The plea for international involvement
In May 2012, Piccinin da Prata was arrested by the Syrian Intelligence Agency, tortured in Homs and held prisoner in Damas. Nonetheless, he has returned to Aleppo in July and August. The Belgian paper Le Soir has published thirteen chronicles telling the story of the merciless war between President Assad and the people of Syria, abandoned by the international community.
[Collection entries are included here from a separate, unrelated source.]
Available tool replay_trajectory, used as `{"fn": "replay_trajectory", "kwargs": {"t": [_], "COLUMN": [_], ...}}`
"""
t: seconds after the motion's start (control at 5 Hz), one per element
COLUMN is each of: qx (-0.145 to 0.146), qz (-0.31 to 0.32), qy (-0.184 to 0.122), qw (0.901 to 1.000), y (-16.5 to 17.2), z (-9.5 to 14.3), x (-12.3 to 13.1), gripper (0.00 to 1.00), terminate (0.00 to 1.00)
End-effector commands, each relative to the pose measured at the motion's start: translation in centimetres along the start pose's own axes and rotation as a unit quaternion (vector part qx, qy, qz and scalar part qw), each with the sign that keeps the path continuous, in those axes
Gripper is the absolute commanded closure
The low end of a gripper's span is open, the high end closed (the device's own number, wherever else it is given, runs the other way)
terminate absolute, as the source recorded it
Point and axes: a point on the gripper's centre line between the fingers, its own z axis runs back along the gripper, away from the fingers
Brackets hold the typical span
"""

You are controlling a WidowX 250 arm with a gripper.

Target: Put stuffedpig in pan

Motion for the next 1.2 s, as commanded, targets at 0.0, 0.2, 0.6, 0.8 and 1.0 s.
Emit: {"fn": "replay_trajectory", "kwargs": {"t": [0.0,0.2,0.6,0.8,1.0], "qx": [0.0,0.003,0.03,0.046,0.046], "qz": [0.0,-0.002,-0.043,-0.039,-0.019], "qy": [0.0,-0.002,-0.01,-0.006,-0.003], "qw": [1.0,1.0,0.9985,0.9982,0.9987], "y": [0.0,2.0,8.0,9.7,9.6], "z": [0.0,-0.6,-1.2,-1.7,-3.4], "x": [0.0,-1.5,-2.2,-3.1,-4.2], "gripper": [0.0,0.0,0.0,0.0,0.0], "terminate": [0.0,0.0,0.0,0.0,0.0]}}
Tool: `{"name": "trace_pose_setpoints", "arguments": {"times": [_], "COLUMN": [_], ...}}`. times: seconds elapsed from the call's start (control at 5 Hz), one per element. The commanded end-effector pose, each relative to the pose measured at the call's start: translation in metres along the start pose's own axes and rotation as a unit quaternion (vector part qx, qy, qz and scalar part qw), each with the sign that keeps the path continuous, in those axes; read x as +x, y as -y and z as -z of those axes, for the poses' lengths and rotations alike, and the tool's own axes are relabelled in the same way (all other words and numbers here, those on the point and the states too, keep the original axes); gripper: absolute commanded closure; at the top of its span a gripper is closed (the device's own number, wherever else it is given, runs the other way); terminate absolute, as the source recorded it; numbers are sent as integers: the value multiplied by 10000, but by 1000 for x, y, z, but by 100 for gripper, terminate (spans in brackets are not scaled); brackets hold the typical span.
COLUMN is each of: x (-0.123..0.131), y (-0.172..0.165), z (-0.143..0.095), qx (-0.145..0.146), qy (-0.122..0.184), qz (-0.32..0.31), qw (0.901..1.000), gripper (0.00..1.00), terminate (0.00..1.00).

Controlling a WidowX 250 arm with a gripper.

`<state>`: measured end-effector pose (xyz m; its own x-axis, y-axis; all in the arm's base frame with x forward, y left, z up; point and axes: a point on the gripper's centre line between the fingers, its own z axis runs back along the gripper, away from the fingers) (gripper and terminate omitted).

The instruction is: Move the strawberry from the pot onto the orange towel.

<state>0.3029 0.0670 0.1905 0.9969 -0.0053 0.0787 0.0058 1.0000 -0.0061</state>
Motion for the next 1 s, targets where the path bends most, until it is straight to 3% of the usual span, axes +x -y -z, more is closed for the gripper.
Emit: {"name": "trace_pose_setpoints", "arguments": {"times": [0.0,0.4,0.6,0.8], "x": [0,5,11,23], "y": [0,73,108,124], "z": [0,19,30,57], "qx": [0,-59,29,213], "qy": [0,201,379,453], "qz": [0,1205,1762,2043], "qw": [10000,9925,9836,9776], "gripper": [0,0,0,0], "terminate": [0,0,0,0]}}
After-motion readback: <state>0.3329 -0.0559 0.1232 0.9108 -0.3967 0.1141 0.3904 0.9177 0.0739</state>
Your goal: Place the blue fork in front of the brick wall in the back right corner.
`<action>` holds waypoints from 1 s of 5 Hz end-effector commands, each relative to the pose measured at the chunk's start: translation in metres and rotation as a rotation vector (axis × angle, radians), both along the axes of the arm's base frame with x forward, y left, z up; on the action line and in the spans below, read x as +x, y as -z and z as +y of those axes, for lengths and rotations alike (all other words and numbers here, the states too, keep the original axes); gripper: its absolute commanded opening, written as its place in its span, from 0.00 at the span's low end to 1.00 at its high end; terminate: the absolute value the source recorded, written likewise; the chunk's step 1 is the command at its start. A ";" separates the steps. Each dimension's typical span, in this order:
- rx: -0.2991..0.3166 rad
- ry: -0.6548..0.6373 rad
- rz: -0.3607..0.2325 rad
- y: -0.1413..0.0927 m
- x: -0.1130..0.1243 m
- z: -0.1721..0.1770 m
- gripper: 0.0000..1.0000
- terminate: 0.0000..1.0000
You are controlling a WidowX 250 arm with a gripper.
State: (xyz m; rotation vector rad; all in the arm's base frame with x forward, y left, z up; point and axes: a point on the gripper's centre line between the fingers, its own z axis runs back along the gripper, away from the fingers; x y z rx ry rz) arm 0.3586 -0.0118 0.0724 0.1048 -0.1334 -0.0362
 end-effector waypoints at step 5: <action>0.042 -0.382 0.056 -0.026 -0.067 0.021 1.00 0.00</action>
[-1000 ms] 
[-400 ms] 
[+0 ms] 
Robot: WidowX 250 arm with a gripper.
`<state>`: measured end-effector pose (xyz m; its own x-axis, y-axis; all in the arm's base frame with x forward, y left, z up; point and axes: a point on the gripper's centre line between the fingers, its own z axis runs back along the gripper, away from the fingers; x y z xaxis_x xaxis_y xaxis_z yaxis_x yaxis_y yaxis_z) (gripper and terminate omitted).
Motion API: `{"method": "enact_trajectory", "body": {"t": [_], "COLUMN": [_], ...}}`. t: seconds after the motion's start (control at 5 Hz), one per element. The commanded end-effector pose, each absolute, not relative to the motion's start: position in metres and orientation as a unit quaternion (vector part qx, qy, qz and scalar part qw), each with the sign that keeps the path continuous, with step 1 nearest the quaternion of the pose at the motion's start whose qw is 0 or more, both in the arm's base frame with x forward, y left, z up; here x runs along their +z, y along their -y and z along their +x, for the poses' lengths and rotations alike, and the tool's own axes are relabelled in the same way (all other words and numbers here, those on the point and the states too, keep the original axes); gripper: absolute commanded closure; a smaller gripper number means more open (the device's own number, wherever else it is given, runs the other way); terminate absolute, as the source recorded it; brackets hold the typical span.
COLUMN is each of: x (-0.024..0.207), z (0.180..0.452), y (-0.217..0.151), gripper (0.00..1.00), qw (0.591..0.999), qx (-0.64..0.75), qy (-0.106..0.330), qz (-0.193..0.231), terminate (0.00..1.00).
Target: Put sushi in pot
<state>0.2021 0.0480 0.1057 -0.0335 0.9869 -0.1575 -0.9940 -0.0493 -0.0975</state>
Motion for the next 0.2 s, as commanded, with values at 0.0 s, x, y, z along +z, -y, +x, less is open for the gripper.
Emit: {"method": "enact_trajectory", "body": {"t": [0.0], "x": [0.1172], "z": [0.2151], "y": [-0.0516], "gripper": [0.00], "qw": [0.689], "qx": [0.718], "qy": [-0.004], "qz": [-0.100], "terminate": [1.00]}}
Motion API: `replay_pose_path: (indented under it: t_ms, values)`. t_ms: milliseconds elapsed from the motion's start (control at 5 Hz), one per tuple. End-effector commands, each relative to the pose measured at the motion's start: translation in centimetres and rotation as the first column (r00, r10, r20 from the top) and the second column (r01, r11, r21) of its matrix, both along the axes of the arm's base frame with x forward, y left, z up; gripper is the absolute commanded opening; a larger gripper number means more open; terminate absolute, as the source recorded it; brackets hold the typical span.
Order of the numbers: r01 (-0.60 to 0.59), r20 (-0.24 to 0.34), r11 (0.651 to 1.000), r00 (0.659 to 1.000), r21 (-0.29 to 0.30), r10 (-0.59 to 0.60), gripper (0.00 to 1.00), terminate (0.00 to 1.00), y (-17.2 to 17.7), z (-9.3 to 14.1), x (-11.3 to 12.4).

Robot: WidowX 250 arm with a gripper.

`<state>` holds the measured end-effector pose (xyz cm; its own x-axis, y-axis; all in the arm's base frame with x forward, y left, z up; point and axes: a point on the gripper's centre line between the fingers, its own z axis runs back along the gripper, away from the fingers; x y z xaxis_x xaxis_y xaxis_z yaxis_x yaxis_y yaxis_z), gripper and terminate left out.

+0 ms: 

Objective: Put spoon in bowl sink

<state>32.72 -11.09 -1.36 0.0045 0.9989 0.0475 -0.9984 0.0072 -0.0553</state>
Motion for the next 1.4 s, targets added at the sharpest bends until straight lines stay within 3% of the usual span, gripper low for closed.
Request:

Upon his return from Aleppo, he has published ‘La bataille d’Alep’ (the Battlefield of Aleppo), a book and documentary which comprise a new series of war chronicles as well as his experience in the infernal prisons of the Ba’athist dictatorship. For Piccinin da Prata, this journalistic endeavour merely represents the echo of the Syrian people’s cry of despair, a people that faces death day after day, feeling the general indifference of the Western public and tomorrow’s leaders.
“I hope that the testimony of this book will arouse the interest of the public opinion with regard to the Syrian revolution. So far, it seems to have been taking place inside a box that no one wants to take the lid off.”